The codes tell diners how many times that particular container has been washed, along with facts about reduced greenhouse gas emissions, pounds of waste diverted from landfills and water saved—with the direct request to not break the chain.
That unit-level tracking also allows Re:Dish to provide ESG (environmental, social and governance) reporting, which is especially important to clients focused on sustainability.
“Everything we’re doing is to try those employees [and diners] about reusables,” Vanderlip added. “The goal here is to take this interaction, which is positive and reinforcing, and to make that a habit not only at the institution, but in their lives by understanding what reusables are.”
Containers are ground into pellets at the end of their lifecycle, and then used to create Re:Dish’s beverage cups—meaning none of its products ever end up in landfills.
Back-end solution for restaurants
While Re:Dish is focusing its early-stage growth on institutional users, the company is currently able to support individual restaurants by handling the back-end washing, sanitization and transport for them. In that case, a restaurant would still need to collect the used containers on its own—which Vanderlip said remains complicated without some sort of public-private partnership at a higher level.
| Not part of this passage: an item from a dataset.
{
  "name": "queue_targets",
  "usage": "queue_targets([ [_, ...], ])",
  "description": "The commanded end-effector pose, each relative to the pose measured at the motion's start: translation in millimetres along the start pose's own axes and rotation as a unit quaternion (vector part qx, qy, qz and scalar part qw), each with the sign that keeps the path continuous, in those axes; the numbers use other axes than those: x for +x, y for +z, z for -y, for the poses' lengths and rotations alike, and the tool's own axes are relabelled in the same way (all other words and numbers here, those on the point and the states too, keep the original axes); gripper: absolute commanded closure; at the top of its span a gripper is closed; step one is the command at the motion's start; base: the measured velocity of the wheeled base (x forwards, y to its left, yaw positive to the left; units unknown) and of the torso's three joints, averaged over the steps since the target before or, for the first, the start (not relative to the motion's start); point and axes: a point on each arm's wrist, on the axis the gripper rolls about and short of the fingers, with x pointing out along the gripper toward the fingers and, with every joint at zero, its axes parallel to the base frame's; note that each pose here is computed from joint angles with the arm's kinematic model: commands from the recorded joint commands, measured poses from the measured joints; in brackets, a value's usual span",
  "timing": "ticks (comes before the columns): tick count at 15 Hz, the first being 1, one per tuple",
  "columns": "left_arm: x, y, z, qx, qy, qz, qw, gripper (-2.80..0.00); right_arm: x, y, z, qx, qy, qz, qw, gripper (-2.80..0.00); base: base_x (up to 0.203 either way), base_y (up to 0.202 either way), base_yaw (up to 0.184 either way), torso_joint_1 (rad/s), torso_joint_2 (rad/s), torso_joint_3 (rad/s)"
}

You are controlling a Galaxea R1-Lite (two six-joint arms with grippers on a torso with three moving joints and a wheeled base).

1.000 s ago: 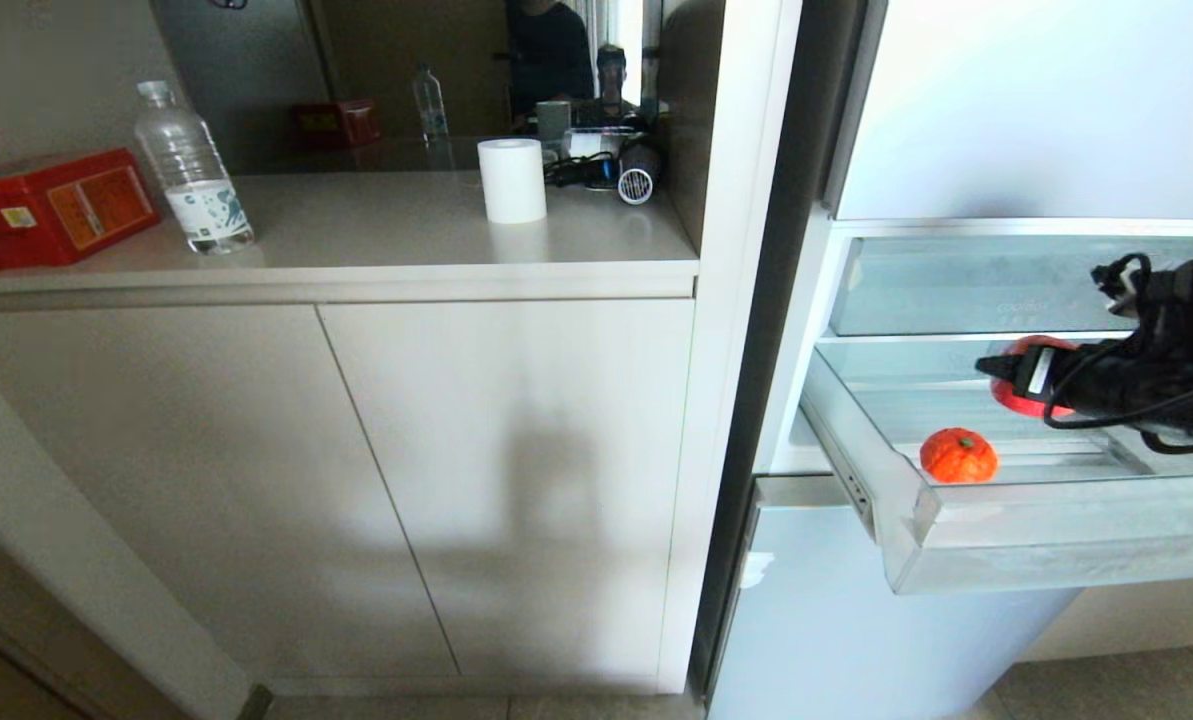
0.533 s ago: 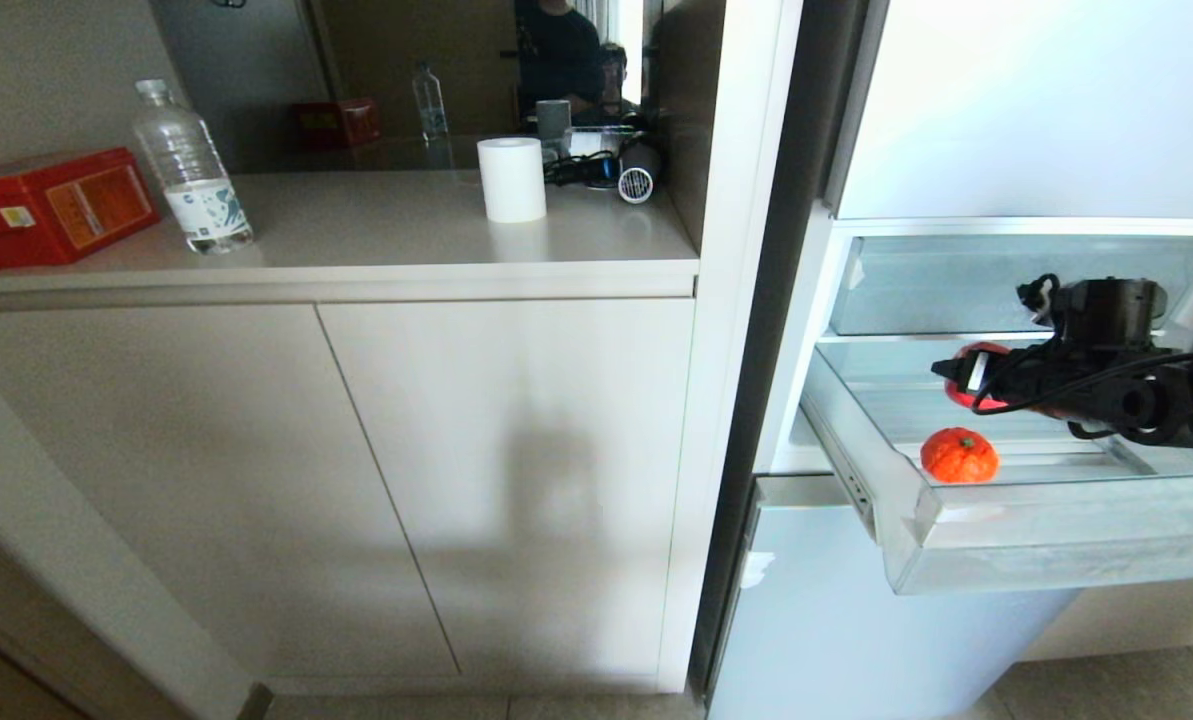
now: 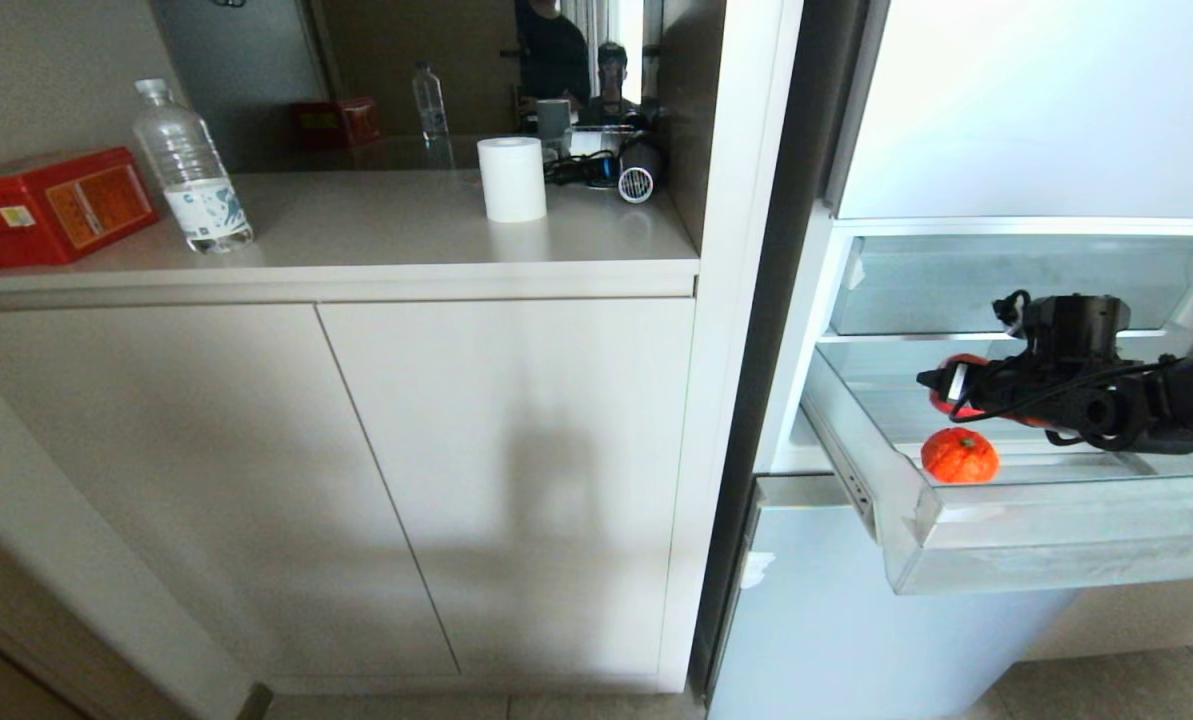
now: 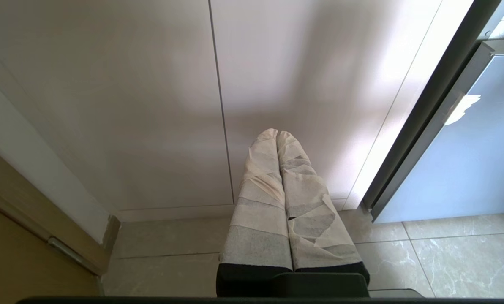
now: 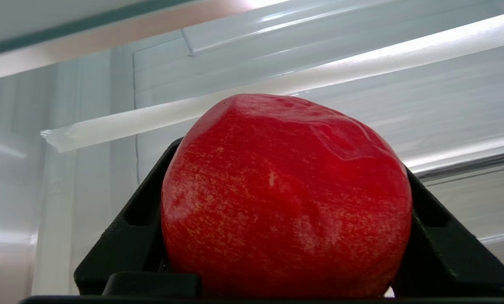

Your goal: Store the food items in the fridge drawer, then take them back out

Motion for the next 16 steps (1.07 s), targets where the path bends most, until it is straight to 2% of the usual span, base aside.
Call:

Referencing milkmen, which delivered milk to individual homes decades ago, Vanderlip envisions municipalities adding reuse bins on every corner, with a universal tracking system to note which containers came from a given cafeteria or restaurant.
“I think the future looks like a back-end and logistics system where everybody in the community—restaurants, grocery stores, institutions, cultural institutions, everybody can participate and is encouraged to participate in a reusable model.”
While that might sound pie-in-the-sky, Vanderlip cites accelerating consumer and corporate awareness around things like the Great Pacific Garbage Patch and the limits of recycling, especially plastics.
“All the effort to request plastic forks and knives, salt and pepper and all the rest is a good start, but it’s just a start,” Vanderlip said. “Trying to get that packaging to be more reusable, I think, is the next step.”